▶ _Work request_:
Span requested from the data below: the line with "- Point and" through the line with "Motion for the", both included. Give only these lines again, exactly, and leave every picture out.

▶ _Source data_:
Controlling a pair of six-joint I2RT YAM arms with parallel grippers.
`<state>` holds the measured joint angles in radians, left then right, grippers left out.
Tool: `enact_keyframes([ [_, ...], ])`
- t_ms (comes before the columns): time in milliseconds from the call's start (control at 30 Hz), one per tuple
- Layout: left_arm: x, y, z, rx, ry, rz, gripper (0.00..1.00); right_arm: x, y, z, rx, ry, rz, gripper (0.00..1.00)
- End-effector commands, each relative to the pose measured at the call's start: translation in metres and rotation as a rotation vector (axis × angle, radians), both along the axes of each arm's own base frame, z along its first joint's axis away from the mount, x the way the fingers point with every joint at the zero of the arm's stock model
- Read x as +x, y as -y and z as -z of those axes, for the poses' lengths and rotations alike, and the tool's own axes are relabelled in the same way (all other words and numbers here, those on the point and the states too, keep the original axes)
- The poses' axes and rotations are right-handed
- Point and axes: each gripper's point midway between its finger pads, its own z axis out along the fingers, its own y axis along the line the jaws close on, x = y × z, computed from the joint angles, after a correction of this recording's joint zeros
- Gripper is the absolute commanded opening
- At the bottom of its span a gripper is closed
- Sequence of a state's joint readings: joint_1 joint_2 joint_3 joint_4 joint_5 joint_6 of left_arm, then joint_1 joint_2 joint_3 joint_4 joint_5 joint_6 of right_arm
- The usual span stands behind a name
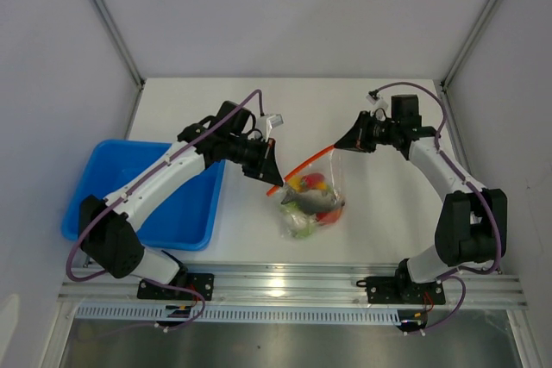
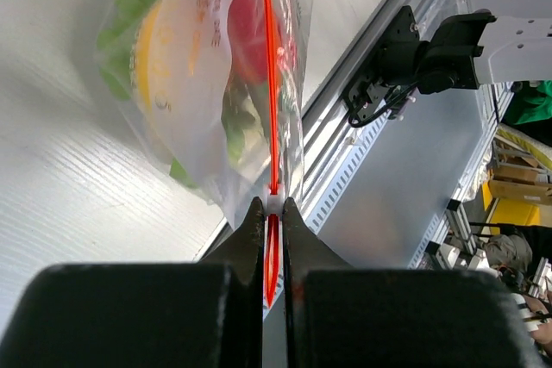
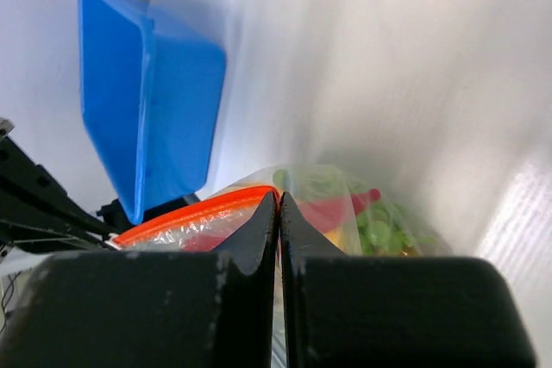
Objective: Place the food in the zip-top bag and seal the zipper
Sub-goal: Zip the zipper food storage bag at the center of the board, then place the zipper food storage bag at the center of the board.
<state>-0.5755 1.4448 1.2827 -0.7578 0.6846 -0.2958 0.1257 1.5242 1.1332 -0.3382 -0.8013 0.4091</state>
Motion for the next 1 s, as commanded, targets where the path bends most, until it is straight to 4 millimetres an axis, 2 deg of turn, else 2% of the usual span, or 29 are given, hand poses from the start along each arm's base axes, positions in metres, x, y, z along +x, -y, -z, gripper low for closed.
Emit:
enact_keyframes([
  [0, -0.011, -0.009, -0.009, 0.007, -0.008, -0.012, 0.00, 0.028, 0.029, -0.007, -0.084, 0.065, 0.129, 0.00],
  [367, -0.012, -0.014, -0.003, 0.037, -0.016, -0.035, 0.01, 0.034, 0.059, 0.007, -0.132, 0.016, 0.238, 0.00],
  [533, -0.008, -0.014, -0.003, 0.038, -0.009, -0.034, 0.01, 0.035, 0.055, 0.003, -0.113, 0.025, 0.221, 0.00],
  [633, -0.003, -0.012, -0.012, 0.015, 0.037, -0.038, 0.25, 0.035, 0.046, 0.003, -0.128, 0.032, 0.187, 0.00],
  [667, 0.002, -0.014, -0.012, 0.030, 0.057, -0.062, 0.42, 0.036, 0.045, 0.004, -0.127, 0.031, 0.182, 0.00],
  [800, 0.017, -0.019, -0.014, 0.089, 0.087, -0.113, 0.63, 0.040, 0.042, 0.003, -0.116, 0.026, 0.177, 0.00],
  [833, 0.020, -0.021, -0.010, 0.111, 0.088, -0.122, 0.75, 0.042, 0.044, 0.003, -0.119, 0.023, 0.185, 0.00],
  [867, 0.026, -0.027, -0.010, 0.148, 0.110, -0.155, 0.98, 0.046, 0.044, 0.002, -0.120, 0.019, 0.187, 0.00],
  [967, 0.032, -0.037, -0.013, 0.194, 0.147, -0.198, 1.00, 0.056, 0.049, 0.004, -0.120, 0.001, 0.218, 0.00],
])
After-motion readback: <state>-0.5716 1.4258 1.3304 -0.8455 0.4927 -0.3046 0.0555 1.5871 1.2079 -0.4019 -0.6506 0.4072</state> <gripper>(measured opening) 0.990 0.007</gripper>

▶ _Reply to the exercise_:
- Point and axes: each gripper's point midway between its finger pads, its own z axis out along the fingers, its own y axis along the line the jaws close on, x = y × z, computed from the joint angles, after a correction of this recording's joint zeros
- Gripper is the absolute commanded opening
- At the bottom of its span a gripper is closed
- Sequence of a state's joint readings: joint_1 joint_2 joint_3 joint_4 joint_5 joint_6 of left_arm, then joint_1 joint_2 joint_3 joint_4 joint_5 joint_6 of right_arm
- The usual span stands behind a name
Objective: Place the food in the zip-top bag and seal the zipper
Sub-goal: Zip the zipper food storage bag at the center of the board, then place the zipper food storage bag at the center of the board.
<state>-0.5755 1.4448 1.2827 -0.7578 0.6846 -0.2958 0.1257 1.5242 1.1332 -0.3382 -0.8013 0.4091</state>
Motion for the next 1 s, as commanded, targets where the path bends most, until it is straight to 4 millimetres an axis, 2 deg of turn, else 2% of the usual span, or 29 are given, hand poses from the start along each arm's base axes, positions in metres, x, y, z along +x, -y, -z, gripper low for closed.

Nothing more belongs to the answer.